I hope you are well and happy in the Dharma. I find it hard to remember, but, as Lama Zopa Rinpoche often says, the purpose of our lives, the reason we are human, is to lead all sentient beings from suffering into the bliss of enlightenment. This is our underlying motivation for doing what we do here at the Lama Yeshe Wisdom Archive. Thank you so much for your kind support of and interest in our work.

I was in Singapore and Australia most of February and didn’t have time to prepare a February e-letter, so this is a combined February-March one, containing a slightly longer teaching than usual. On my way back I stopped in California and had a chance to visit one of my teachers, Venerable Ribur Rinpoche. Rinpoche was very happy to receive details of what we’re doing here at the Archive, and spontaneously offered the following advice:

“We are not at the level where we can receive teachings from holy images. There will come a time when we can, but by then we’ll be quite well advanced on the path to enlightenment. Consequently, at the moment we have to rely on books rather than statues for teachings. Therefore, it is more important to publish books than to make statues.

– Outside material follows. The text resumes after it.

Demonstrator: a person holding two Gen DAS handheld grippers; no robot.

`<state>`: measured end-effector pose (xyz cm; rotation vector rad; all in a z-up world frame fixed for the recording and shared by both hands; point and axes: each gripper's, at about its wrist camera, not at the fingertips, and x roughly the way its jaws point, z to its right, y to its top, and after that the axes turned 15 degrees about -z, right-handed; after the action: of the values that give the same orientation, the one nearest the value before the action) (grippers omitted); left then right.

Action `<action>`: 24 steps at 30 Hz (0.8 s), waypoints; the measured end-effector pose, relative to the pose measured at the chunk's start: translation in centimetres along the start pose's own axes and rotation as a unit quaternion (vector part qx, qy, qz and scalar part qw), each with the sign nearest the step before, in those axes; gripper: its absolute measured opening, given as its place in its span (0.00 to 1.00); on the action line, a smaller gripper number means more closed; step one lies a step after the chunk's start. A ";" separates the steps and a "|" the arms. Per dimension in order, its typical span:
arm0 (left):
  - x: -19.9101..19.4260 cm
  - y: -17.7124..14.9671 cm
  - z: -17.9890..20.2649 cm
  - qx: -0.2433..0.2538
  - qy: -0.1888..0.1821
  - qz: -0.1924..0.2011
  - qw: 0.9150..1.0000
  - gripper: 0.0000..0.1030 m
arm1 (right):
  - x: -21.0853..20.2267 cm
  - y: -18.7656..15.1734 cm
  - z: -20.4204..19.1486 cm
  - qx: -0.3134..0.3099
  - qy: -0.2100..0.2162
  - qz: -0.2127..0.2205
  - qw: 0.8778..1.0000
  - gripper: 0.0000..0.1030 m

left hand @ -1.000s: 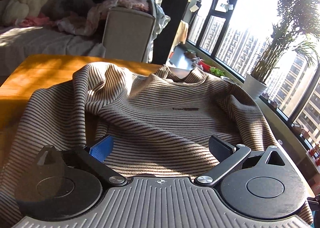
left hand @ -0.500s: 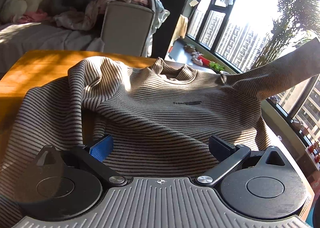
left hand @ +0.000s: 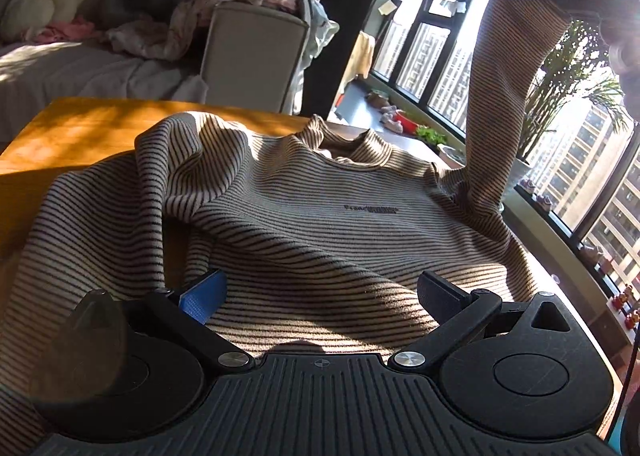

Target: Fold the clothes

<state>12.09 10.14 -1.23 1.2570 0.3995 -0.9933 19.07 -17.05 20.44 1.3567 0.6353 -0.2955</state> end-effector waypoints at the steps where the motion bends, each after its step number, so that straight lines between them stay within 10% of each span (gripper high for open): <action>1: 0.0 0.0 0.0 -0.001 -0.001 0.000 1.000 1.00 | 0.2 0.1 -0.8 -0.003 0.008 -0.003 1.000 0.07; 8: -0.1 -0.1 -0.1 -0.002 -0.002 0.000 1.000 1.00 | 1.5 -0.3 -5.5 -0.020 0.061 -0.028 0.998 0.08; 16: -0.1 0.0 0.1 -0.001 0.001 -0.002 1.000 1.00 | 0.8 -2.2 -5.1 -0.018 0.080 -0.016 0.997 0.45; 24: -0.1 -0.1 0.2 0.001 0.004 -0.004 1.000 1.00 | 3.1 -5.6 -2.0 0.006 0.062 -0.054 0.997 0.38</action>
<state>11.91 10.04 -1.14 1.2619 0.4101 -0.9963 18.02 -15.78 13.97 1.3614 0.8135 -0.3049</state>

“Also, His Holiness the Dalai Lama often tells Tibetans going back to Tibet that although the Chinese now permit the restoration of monasteries and the construction of statues, it’s more important to print books because books talk to people directly.

“Since Lama Yeshe and Lama Zopa Rinpoche have experienced Dharma in their minds, their teachings are very effective. Furthermore, since their teachings are given in English with knowledge of the psychology of the people they are teaching, they are full of advice suitable for the Western mind.

“There are many Dharma publications in English but these are still a drop in the ocean compared to what is available in Tibetan. Therefore, the job of publishing Dharma in Western languages is even more important.”

I felt very grateful for Rinpoche’s kindness and encouragement.

In California I also spent a little time with Ven. Bob Alcorn, who has begun creating DVDs of our collection of rare archival video of Lama Yeshe. It’s quite a lot of work to enhance the sound and picture quality of these old videos and to subtitle them with a transcript of the teaching being given. The end result is amazing, however, and we hope to start making these DVDs available soon. Watch this space!

Our new book, Lama Yeshe’s The Peaceful Stillness of the Silent Mind is now available and we’ve started mailing it out to our benefactors, FPMT centers and so forth. Please let us know if you would like a copy. In the meantime, you can see it online.

Please find another teaching by Lama Zopa Rinpoche below. This one is from the Fifth Kopan Meditation Course, the complete transcript of which can be found on our website.

For more information about our membership program—which helps us edit more teachings for publication and gives you access to a growing number of teachings not available elsewhere—please go here.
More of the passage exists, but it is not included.